### Entries taken from a collection
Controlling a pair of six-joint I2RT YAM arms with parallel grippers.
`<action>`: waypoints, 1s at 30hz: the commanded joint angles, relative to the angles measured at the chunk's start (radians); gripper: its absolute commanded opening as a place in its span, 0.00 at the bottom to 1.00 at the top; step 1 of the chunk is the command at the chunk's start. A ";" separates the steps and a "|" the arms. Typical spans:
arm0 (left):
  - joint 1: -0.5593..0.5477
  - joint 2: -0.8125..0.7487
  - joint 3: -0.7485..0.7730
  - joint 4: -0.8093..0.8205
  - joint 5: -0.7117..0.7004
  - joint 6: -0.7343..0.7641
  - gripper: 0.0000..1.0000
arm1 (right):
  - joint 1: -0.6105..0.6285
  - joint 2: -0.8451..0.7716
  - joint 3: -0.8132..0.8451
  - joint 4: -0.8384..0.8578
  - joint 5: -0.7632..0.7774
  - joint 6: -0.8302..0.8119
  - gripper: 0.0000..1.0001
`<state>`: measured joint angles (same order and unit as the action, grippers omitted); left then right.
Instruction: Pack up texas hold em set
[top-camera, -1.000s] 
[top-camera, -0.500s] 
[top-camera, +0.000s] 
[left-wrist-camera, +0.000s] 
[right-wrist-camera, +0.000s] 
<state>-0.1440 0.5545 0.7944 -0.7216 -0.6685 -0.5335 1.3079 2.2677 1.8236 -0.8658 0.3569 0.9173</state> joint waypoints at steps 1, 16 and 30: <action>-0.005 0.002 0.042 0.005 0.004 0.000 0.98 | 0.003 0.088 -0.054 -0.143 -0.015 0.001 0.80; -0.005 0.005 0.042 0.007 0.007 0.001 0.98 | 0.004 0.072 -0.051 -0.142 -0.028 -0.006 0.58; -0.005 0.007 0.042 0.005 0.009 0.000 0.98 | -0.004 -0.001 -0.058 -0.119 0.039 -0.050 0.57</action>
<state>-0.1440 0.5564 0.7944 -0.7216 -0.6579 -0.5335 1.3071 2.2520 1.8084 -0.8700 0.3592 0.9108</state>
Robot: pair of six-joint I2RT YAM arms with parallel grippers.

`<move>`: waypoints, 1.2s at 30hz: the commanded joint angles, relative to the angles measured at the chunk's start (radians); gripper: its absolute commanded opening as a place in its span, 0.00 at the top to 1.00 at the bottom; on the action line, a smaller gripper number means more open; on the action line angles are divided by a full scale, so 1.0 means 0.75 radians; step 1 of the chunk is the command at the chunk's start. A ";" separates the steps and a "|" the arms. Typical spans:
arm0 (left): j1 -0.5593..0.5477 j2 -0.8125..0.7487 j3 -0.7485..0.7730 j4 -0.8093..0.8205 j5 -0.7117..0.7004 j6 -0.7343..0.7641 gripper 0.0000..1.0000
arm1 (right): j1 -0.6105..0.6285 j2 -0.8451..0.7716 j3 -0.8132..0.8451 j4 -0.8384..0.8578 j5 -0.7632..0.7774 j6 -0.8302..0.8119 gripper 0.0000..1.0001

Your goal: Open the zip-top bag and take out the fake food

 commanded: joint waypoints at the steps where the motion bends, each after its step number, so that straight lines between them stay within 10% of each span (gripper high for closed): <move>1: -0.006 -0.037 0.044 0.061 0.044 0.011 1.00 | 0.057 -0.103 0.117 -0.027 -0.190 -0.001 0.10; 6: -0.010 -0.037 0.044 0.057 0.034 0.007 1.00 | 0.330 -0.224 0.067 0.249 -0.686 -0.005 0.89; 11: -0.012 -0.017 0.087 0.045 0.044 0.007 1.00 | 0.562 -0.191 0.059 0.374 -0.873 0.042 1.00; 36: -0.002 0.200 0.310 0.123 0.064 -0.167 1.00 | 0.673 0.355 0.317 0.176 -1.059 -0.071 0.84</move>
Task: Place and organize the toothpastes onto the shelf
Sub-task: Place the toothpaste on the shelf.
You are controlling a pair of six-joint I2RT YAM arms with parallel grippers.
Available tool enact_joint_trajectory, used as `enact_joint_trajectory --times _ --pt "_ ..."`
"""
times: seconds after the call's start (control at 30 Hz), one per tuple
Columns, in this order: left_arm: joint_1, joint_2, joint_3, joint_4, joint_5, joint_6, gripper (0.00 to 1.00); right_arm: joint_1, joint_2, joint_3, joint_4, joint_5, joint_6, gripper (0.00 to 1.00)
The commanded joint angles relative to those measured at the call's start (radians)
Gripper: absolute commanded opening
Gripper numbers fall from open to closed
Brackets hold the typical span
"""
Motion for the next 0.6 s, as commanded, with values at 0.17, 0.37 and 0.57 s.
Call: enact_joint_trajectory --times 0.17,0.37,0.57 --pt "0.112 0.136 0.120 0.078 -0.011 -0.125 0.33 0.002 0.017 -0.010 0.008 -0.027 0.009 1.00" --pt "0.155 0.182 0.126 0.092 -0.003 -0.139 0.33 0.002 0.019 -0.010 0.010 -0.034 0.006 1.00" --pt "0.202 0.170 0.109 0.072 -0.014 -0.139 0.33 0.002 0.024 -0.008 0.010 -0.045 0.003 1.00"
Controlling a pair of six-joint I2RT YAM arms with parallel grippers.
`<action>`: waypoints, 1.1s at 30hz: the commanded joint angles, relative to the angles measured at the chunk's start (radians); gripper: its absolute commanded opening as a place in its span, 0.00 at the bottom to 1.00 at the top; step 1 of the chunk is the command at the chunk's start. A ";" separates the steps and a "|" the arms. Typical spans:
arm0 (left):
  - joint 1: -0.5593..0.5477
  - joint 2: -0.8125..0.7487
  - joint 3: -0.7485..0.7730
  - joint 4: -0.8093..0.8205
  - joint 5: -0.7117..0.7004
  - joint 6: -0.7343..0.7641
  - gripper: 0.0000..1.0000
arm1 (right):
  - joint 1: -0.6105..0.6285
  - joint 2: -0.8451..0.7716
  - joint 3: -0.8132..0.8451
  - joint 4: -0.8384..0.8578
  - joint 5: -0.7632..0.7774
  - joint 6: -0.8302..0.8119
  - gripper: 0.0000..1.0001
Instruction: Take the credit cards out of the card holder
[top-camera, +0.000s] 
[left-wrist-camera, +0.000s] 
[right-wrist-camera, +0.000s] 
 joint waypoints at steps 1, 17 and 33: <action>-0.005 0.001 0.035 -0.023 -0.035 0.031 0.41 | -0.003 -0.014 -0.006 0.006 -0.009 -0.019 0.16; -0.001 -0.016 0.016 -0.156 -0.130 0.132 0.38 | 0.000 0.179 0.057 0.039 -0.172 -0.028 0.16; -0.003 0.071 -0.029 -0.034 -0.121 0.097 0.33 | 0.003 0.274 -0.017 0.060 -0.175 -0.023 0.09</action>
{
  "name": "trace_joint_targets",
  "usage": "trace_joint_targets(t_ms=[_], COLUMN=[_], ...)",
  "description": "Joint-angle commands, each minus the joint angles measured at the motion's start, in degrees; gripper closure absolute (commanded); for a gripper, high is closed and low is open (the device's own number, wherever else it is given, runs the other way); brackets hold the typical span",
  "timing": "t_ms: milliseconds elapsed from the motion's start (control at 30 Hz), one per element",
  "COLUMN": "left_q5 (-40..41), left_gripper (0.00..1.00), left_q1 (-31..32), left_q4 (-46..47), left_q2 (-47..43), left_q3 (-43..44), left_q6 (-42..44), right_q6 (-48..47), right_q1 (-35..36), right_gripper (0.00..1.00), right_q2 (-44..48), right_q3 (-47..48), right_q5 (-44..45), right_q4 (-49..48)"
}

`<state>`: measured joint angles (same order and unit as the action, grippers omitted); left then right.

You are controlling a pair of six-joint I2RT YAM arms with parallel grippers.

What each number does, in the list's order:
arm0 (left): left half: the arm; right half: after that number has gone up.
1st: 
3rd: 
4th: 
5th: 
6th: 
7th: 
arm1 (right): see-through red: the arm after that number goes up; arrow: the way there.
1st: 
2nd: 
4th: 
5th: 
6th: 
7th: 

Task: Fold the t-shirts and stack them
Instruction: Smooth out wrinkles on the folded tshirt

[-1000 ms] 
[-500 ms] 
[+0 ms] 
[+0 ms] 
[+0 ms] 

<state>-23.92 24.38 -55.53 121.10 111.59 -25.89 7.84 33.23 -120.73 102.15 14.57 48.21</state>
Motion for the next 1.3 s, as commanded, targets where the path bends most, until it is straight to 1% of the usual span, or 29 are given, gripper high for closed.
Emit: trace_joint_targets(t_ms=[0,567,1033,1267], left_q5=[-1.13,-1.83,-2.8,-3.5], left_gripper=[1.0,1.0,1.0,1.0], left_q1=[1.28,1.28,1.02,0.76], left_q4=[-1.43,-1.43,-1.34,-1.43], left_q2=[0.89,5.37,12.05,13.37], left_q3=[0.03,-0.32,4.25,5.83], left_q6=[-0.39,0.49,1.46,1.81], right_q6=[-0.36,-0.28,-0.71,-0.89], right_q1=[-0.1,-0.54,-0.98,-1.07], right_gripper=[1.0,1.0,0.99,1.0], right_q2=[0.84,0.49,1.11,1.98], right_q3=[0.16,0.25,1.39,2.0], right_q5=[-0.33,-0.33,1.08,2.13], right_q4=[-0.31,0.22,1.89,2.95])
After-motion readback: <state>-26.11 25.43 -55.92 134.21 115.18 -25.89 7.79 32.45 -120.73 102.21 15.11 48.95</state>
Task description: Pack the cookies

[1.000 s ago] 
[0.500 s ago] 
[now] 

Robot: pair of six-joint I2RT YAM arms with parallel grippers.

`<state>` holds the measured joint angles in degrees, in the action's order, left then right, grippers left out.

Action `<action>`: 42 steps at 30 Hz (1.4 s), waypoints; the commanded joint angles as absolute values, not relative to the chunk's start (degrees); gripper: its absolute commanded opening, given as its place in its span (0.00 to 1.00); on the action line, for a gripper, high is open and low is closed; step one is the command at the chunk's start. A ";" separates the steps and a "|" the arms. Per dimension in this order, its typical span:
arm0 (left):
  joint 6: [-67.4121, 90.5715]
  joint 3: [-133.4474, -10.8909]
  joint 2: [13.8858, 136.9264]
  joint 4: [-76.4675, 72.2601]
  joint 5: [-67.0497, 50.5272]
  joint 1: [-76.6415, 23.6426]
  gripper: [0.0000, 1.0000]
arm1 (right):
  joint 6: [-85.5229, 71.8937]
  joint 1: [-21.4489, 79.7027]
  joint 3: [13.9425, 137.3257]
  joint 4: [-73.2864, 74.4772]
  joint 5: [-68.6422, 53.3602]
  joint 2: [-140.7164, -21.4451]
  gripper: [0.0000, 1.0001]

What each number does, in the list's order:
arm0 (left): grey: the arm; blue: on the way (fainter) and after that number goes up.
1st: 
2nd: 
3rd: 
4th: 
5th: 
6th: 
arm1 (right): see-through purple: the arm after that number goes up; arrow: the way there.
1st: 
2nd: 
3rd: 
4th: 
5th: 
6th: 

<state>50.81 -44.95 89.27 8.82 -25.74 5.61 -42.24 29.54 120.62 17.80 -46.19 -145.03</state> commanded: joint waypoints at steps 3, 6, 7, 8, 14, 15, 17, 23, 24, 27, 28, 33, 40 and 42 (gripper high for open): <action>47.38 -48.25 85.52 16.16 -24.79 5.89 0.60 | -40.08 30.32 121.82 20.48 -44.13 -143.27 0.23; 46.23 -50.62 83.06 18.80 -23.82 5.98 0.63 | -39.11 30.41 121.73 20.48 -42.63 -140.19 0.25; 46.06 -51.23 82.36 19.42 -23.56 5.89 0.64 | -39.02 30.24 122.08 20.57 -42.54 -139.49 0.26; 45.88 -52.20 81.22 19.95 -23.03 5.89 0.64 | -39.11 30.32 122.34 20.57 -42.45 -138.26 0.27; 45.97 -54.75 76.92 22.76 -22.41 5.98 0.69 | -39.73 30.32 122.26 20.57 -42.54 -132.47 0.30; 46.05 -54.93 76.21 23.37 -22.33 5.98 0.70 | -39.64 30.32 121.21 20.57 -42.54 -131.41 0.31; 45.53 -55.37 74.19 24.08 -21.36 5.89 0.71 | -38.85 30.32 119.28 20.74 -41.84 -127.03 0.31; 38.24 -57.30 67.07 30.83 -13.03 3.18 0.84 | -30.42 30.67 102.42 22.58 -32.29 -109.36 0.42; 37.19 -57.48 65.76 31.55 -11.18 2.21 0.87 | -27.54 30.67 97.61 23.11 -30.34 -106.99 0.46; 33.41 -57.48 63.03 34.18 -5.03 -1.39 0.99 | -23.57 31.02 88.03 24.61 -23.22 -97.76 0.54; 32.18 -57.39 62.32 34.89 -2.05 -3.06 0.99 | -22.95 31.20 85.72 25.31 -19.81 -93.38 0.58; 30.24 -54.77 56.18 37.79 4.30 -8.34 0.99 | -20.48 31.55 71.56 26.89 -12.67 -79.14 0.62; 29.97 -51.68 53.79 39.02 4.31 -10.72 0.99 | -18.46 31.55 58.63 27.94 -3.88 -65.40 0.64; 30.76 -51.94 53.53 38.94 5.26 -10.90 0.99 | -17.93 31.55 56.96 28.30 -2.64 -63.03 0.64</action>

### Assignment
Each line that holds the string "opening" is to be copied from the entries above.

### Answer box
`<action>`: waypoints, 1s at 30hz: the commanded joint angles, relative to the angles measured at the chunk's start (radians); gripper: its absolute commanded opening as a place in its span, 0.00 at the bottom to 1.00 at the top; step 1 of the chunk is the command at the chunk's start. A ";" separates the steps and a "|" the arms. Typical spans:
`<move>`: waypoints, 1.2s at 30hz: the commanded joint angles, relative to the angles measured at the chunk's start (radians); gripper: its absolute commanded opening as a place in its span, 0.00 at the top to 1.00 at the bottom; on the action line, a smaller gripper number means more open; on the action line angles are divided by a full scale, so 1.0 means 0.75 radians; step 1 of the chunk is the command at the chunk's start. A ";" separates the steps and a "|" the arms. Typical spans:
Gripper: absolute commanded opening
`<action>`: waypoints, 1.1s at 30hz: the commanded joint angles, relative to the angles measured at the chunk's start (radians); gripper: its absolute commanded opening as a place in its span, 0.00 at the bottom to 1.00 at the top; step 1 of the chunk is the command at the chunk's start. A ";" separates the steps and a "|" the arms. Typical spans:
Action `<action>`: 42 steps at 30 Hz (1.4 s), waypoints; the commanded joint angles as absolute values, not relative to the chunk's start (degrees); gripper: its absolute commanded opening, given as its place in its span (0.00 to 1.00); on the action line, for a gripper, high is open and low is closed; step one is the command at the chunk's start. A ";" separates the steps and a "|" the arms. Per dimension in this order, its typical span:

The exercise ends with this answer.